Brigitte Mulholland is thrilled to present Fluid Encounters, a solo presentation by Emily Orta for Art-o-Rama 2024 in Marseille.
Sculpting an inanimate lump of clay involves manipulation, invention and interpretation in order to produce a distinctive entity. Orta’s booth encompasses a series of works evoking the passage of time, mirroring the raw material from which a sculpture is produced - and the fluidity of the body that shapes it - as tactile organic forms, all evolving through a series of transformations. Orta also embraces scientifically coded techniques to stage her surrealist chimeras - embracing duality and creating her own intriguing cabinet of curiosities. Her works are ambiguously fluid - both abstract and figurative, Orta’s hand fueled by these seemingly dueling, yet ultimately complementary, approaches to the medium.

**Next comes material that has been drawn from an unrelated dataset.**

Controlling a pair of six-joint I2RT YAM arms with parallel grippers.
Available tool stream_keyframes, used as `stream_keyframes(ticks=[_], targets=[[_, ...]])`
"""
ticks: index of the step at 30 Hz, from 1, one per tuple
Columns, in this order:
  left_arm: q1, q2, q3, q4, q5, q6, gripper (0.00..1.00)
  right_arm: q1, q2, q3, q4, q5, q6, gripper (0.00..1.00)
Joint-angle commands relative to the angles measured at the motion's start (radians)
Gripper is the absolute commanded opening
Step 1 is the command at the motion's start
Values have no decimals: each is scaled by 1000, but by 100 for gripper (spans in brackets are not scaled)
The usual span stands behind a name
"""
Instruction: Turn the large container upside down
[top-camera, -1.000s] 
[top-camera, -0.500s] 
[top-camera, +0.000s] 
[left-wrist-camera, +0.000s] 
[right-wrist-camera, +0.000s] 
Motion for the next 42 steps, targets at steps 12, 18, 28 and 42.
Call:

One of the large sculptures, The Blob, is a viscous entity that is neither plant, nor animal, nor fungus, but rather an intangible amalgamation of cells, and something like a floating soul. Orta deliberately blurs the lines between animate and inanimate, real and surreal, inviting viewers to question the complexities of existence. Another work, Oceanus, is a hybrid creature which embodies the vastness and mystery of the deep sea: gills swaying like sea silk in the currents, clad in drapery that echoes the stalactites that decorate and inhabit a cave, collecting the unknown secrets of the abyss.
The centerpiece of the presentation is Orta’s largest work to date, an anthropo-zoomorphic entity entitled If I swim in the sea, does the sea swim in me? Comprised of fragmented body appendages that are part-human, part-bird, and part-fish, the sculpture transgresses divisions and the supposed order of the environment, creating an imaginary universe where all creatures, both real and imagined, are united as one.
Emily Orta (b. 1999, Paris) is a self-taught British-Argentinian ceramicist, born and raised in Paris. Her work is concerned with the fragility of living organisms and systems. Orta deliberately blurs the lines between animate and inanimate, real and surreal – crafting ambiguous sculptural forms that invite viewers to ponder the complexities of existence. Her intuitive act of sculpting clay captures the intricate beauty of life and the promise of the possibility in the unknown. In doing so, she invites observers to explore their own relationships with the natural world, and to contemplate the evolving and mysterious tapestry of human existence. Orta has developed a unique personal language, grounded in the process of making. She pushes the technical boundaries of the medium through the creation of her own glazes, and a rigorous - and somewhat unorthodox - glazing and firing process, blurring the lines between tradition and experimentation. Her ceramics stand as eloquent expressions of the beauty found in ambiguity. Brigitte Mulholland will present a solo exhibition of her work at the gallery in Paris in December 2024.